The step was Iran’s third retaliatory suspension of compliance with a provision of the accord since President Trump renounced it last year and reimposed severe sanctions aimed at crippling Iran’s economy.

Iran’s foreign minister, Mohammad Javad Zarif, conveyed the country’s latest step in a letter to Federica Mogherini, the top foreign policy official of the European Union, who has been trying to save the nuclear deal from unraveling.

Iran’s official Islamic Republic News Agency quoted a Foreign Ministry spokesman, Abbas Mousavi, as saying Mr. Zarif’s letter informed Ms. Mogherini that Iran had ceased all its commitments “in the field of nuclear research and development as of today (Thursday).”

The letter described the step as a response to the American sanctions and to what the Iranians called the inability of Britain, France and Germany, all parties to the accord, to fulfill their commitments under the agreement to provide Iran with economic relief.

No further details were provided, but a more substantive announcement was expected on Friday or Saturday from Iran’s Atomic Energy Organization in Tehran.

President Hassan Rouhani of Iran had earlier signaled that the country’s atomic energy agency had been “ordered to immediately start what is needed in the field of research and development, and abandon all the commitments that were in place,” according to Iranian news accounts. But Mr. Zarif’s letter was the first official word that such a step had been carried out.

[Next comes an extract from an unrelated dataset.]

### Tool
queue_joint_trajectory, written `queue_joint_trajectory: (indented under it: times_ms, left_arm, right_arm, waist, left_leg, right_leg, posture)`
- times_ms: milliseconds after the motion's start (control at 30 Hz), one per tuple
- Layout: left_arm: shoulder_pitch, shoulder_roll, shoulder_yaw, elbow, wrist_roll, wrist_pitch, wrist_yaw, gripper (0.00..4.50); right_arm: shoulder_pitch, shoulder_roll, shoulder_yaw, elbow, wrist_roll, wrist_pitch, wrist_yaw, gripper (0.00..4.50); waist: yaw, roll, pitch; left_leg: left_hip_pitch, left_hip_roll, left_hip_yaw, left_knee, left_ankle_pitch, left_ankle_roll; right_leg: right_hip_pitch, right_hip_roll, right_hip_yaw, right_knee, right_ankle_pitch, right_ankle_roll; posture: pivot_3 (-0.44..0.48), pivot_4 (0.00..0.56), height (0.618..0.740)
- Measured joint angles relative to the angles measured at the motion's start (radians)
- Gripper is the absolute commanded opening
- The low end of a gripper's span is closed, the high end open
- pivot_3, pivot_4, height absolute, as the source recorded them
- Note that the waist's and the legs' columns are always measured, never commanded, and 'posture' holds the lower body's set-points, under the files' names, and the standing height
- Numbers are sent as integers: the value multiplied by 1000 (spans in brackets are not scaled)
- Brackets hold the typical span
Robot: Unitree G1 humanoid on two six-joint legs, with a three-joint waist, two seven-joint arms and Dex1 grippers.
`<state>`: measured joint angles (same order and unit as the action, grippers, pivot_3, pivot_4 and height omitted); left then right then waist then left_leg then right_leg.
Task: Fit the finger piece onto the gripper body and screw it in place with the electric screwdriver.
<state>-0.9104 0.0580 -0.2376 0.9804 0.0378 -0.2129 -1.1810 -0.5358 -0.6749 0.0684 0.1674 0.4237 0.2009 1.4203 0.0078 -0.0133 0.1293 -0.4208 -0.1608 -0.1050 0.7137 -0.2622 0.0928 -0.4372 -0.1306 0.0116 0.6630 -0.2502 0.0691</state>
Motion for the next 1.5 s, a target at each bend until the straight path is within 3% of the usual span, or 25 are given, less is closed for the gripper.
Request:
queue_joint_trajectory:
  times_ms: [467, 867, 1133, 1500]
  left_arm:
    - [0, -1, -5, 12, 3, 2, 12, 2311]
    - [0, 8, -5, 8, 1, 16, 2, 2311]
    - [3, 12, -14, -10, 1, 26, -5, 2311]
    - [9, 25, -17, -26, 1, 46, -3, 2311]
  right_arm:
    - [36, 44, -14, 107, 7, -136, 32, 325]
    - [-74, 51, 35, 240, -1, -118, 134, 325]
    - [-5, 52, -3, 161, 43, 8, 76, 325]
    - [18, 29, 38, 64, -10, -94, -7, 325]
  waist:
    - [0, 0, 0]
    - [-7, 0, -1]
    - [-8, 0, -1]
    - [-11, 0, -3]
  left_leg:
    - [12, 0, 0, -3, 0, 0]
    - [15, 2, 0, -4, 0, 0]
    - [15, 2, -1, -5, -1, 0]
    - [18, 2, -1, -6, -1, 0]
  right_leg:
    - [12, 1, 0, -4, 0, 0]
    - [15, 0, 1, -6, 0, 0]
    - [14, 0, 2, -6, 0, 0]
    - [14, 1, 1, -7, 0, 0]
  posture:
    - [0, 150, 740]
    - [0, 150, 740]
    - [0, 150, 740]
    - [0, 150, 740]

The nuclear agreement ended many economic sanctions on Iran in return for its verifiable pledge to use nuclear power peacefully. In the accord’s preamble, Iran promised to never seek or obtain nuclear weapons, but some of the agreement’s provisions expire in coming years.

Mr. Trump pulled the United States out of the accord in May 2018 and demanded stronger restraints on Iran, arguing that the agreement merely delayed when the Iranians could produce a nuclear weapon.

Mr. Trump’s critics, including America’s European allies, argued that the nuclear accord was working and that the American sanctions would possibly lead to a military confrontation with Iran.

Analysts said Iran’s latest move appeared calculated to create a heightened sense of risk that the accord was in danger of collapse because of the American sanctions.

It came as the Europeans have been struggling to devise ways to provide economic incentives to Iran that would compensate for the sanctions, which were strengthened further by the Trump administration on Wednesday.

President Emmanuel Macron of France has proposed a $15 billion credit line to Iran, but such a proposal could run afoul of the American sanctions, which can penalize those who do business with the Iranians.

Iran began breaching the nuclear agreement in July in what it described as an appropriate response to Mr. Trump’s actions. First, Iran exceeded its permitted stockpiles of nuclear fuel and then resumed uranium enrichment to higher levels than permitted. Iranian officials had promised further steps by this weekend.

Rescinding the limits on research and development violates one of the accord’s core principles, but does not necessarily put the Iranians any closer to the ability to make a bomb.

“The Iranians are trying to create a sense of risk and leverage with Europe and others so they will be more willing to push back on the United States with respect to sanctions,” Richard Nephew, a former State Department sanctions expert who helped negotiate the nuclear deal and is now a scholar at the School of International and Public Affairs at Columbia University, said in an email.

“I think the Iranians are still approaching this in a sequential and incremental way,” he said. “I don’t think they’re doing all they could do. But they’re definitely turning up the heat on Europe.”